This utterly breaks the workflow of users when you have a default desktop containment and then some application shortcuts on there.
No longer get that prompt for when I have a regular folderview containment but still have it for other places where I wouldn't expect executable things.
We still have the prompt for non-executable "untrusted" desktop files (which btw comes even if you accepted the first prompt...)
- Check for the location of the URL we're trying to run instead of the main folder view url (indirectly through parseDesktopFile), this way when opening a subfolder in desktop:/ through cascading it will again ask for confirmation
This reintroduces the security bug that this whole thing was about in the first place.
Download some file from the internet, save on desktop, click on it - boom.
The Unix principle is that you must make the file executable first before it will actually execute anything.
The "untrusted non-executable desktop file" and "script execution prompt" are completely orthogonal (for some reason).
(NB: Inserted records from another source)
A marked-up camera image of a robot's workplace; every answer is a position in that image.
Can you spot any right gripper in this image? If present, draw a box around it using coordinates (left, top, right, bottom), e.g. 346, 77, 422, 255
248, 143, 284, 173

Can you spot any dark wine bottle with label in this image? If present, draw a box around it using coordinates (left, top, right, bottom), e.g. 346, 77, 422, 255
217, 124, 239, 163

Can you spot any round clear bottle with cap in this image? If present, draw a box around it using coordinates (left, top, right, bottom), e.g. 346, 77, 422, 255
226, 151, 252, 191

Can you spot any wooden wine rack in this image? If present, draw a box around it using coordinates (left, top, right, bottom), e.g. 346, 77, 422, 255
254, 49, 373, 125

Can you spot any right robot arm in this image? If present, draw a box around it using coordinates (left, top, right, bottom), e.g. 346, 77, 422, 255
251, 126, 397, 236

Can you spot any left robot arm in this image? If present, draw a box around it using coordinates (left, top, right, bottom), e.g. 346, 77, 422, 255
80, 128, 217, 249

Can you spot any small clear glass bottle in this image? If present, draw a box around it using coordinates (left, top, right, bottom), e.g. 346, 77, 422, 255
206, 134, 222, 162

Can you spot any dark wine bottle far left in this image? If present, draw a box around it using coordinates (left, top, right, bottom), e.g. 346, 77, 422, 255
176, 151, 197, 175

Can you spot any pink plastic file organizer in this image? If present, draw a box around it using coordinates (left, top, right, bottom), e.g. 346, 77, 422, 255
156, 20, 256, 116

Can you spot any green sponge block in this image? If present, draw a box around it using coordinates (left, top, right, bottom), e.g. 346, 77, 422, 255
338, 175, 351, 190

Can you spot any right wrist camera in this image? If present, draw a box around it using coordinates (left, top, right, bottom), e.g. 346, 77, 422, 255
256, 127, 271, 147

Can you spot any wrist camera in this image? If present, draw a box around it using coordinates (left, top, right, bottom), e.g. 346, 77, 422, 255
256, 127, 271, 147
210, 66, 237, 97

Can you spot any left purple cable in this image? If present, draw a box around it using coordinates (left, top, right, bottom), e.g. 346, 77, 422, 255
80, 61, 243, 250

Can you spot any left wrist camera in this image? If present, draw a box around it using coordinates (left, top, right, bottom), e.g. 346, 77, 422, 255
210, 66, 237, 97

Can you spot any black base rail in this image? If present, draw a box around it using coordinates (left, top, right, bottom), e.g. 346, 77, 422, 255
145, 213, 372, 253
With this patch I still get the security warning:
- non-executable .desktop file on some random location: → "would you like to run or open this file?" → Run → "If you don't trust this application, click Cancel"
- executable .desktop file on some random location: → "would you like to run or open this file?"
- non-executable .desktop file on desktop: → "If you don't trust this application, click Cancel"
- executable .desktop file on desktop → runs right away
What I changed is that I no longer get the "would you like to run or open this file?" prompt for executable .desktop files on desktop:/ which breaks the workflow of many.